Miami Mayor Daniella Levine Cava. (Facebook)

Miami Mayor Daniella Levine Cava. (Facebook)
Miami Mayor Daniella Levine Cava. (Facebook)

More than a dozen local governments in Florida have banned fluoride in their public water drinking systems since state Surgeon General Joseph Ladapo’s recommendation in November that they do so.

Miami-Dade County won’t be one of them, though, after Mayor Daniella Levine Cava announced Friday that she would veto a resolution approved by the Board of County Commissioners on April 1 directing that fluoridation of the county’s water end within the next 30 days.

“As not only your Mayor, but also as a mother and grandmother, I care deeply about protecting the health, safety, and wellbeing of our community,” Levine Cava said in a statement.
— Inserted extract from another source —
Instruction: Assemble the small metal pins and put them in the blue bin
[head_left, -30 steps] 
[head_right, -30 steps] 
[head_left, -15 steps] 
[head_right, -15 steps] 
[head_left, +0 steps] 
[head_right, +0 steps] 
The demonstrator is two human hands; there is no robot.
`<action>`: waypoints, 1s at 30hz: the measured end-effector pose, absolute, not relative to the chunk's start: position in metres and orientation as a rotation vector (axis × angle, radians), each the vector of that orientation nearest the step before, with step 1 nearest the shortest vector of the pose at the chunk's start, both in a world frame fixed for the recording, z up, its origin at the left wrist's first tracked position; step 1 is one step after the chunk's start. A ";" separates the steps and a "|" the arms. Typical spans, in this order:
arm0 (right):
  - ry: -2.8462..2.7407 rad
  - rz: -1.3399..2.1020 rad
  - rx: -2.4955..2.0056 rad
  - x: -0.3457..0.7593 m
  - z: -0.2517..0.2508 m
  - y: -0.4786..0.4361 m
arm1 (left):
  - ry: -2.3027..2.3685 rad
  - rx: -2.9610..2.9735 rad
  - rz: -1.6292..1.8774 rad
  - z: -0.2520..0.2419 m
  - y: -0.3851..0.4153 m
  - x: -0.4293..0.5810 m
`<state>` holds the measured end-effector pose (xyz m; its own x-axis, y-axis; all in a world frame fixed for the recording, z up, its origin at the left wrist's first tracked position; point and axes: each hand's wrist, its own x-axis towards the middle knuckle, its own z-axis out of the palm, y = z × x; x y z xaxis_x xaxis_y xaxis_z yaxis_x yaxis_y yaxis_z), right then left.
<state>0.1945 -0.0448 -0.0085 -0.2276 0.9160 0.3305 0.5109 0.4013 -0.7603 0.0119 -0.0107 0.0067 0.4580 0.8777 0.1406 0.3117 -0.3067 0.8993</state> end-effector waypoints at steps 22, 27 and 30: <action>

“I have listened to the dentists and medical experts and the message is clear: Water fluoridation is a safe, effective, and efficient way to maintain dental health in our county – and halting it could have long-lasting health consequences, especially for our most vulnerable families.”

At least 14 Florida cities have voted to remove fluoride from the water since Ladapo’s announcement, according to the Tampa Bay Times. Similar efforts are happening at the federal level.

This week, U.S. Health & Human Services Secretary Robert F. Kennedy Jr. announced that he intends to tell the Centers for Disease Control and Prevention to stop recommending fluoridation in communities nationwide.

During the same event in Utah (which recently became the first state to ban fluoride), Environmental Protection Agency head Lee Zeldin announced that his agency would review new scientific information on potential health risks of fluoride in drinking water.

Meanwhile, in Tallahassee, the Florida Senate will soon vote on an omnibus Department of Agriculture and Consumer Services bill (SB 700) that would prohibit public water systems from “the use of any additive included primarily for health-related purposes. Its companion in the House (HB 651) has one more stop in that chamber.

” The Florida Dental Association opposes the legislation.

In addition to Miami-Dade, other local governments in Florida that have opted to keep fluoride in their water systems include Clearwater and Hillsborough County.